NHS England’s Phase Three letter at the end of July called for “Accelerating the return to near-normal levels of non-Covid health services, making full use of the capacity available in the ‘window of opportunity’ between now and winter”.

Their monitoring data suggested that in September this recovery went well, but the ‘window of opportunity’ then began to close as hospitals began filling up with covid patients again in October.

So if September was as good as it’s going to get for a while, was it enough to stop the rapid rise in elective waiting times? Unfortunately not.

During September, England’s waiting times rose by 1.6 weeks. That was an improvement over August (up 2.1 weeks), and much better than the depths of the covid shutdown (up 4.1 weeks in April). But a rise of 1.6 weeks in a single month is still rapid.

The statutory target is for 92 per cent of the RTT waiting list to be within 18 weeks. This target was breached in 2016 and waits have been rising very rapidly this year because of covid. At the end of September, England had reached 43.7 weeks.

With waiting times so high, and rising so rapidly, it will not be long before England exceeds the iconic waiting time of 52 weeks.

In the following discussion, all figures come from NHS England and NHS Improvement. If you have a national statistic that you’d like to check up on, you can download our waiting times fact checker.
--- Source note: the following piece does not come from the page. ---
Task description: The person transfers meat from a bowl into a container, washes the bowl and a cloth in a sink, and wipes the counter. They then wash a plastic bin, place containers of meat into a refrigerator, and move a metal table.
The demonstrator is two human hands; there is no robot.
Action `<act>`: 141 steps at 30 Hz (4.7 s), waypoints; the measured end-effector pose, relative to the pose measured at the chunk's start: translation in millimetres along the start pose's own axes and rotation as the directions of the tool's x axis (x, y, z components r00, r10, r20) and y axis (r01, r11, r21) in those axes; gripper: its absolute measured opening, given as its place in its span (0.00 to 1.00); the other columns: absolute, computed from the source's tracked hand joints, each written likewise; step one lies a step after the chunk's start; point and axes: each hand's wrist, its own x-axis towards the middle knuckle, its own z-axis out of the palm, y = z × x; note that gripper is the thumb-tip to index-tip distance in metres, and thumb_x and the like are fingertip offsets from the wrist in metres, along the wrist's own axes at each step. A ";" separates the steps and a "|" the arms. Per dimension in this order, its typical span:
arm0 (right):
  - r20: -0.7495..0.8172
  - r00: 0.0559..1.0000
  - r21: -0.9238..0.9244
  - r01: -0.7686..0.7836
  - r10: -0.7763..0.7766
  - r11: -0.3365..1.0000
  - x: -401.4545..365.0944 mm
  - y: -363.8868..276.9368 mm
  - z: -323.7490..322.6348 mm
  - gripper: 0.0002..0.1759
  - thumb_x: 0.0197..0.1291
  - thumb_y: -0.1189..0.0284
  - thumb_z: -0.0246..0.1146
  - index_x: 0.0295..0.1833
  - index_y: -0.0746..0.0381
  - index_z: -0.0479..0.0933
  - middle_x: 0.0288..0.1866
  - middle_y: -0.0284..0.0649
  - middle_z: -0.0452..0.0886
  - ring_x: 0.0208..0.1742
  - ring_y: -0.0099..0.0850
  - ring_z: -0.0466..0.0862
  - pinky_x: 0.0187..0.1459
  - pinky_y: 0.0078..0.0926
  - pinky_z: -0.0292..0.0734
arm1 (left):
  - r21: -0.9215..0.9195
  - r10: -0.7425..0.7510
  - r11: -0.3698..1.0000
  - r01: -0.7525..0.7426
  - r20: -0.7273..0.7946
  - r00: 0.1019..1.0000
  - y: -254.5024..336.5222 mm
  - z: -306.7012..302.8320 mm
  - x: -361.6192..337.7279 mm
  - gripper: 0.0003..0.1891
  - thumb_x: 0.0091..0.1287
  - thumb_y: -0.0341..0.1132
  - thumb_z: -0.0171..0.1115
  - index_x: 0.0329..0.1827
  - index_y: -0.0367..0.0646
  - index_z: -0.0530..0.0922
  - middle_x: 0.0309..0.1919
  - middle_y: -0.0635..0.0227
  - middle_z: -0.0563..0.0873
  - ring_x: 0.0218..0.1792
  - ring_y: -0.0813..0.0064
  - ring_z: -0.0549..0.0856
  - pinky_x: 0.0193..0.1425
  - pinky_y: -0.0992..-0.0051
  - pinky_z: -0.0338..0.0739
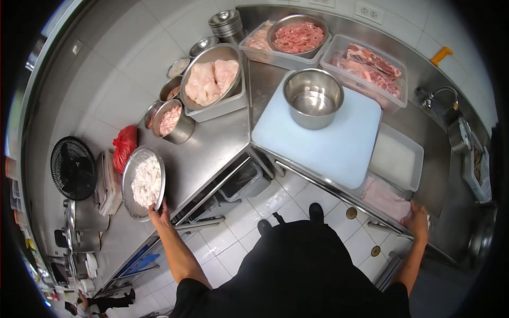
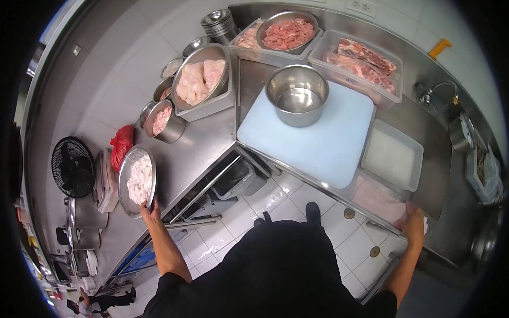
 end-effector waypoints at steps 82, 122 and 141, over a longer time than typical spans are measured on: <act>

For analysis of waiting times performance at a particular organisation, visit our reports page. You can also access maps of the latest waiting times across England for A&Ecancer, and RTT.

England-wide picture

Clock starts are triggered when patients are referred to a consultant-led service, so the continued increase in clock starts shows that primary care is getting back to business in these difficult times. However referral rates remain below pre-covid levels, and that gap is a sign that pent-up demand is continuing to accumulate in the community.

Non-admitted clock stops (patients discharged from outpatients or without being seen) also increased, but also remained somewhat below pre-covid levels.

Admissions for inpatient or daycase care also increased to a creditable proportion of pre-covid activity (though once again, still below it).

The change in the waiting list shows us whether the huge reduction in referrals outweighed the huge reduction in clock stops. It did at the start of the covid shutdown, but not any more. And as noted above, the waiting list does not represent the true backlog because of the large amounts of pent-up demand that continue to accumulate in the community.

Waiting times continued to grow rapidly, just not quite as rapidly as during the depths of the covid shutdown. We are now approaching the iconic 52 week threshold where the published data stops. NHS England are collecting data on 78 week and 104 week waiters now, and it would be useful if they could be included in the published data soon.

The rise in waiting times is being felt fairly evenly by the larger surgical specialties, although cardiothoracic surgery saw an improvement in September and some medical specialties held their position.

The number of patients tipping over the 52 week mark continued to soar. Although the number of patients waiting longer than a certain threshold is the NHS’s preferred style of monitoring, the length of time that patients are waiting is of greater relevance to patients and more responsive to the changing situation. (Which is why I prefer to monitor times in the charts above.)

Looking at the thousands of individual specialties within hospitals, the proportion achieving 52 weeks continues to decline.

The distribution of local waiting times shows that local specialties continue to make the effort to achieve 18 weeks where that is within striking distance. For most, however, the picture is of high and relentlessly rising waiting times.

Referral-to-treatment data for October 2020 is due out at 9:30am on Thursday 10th December.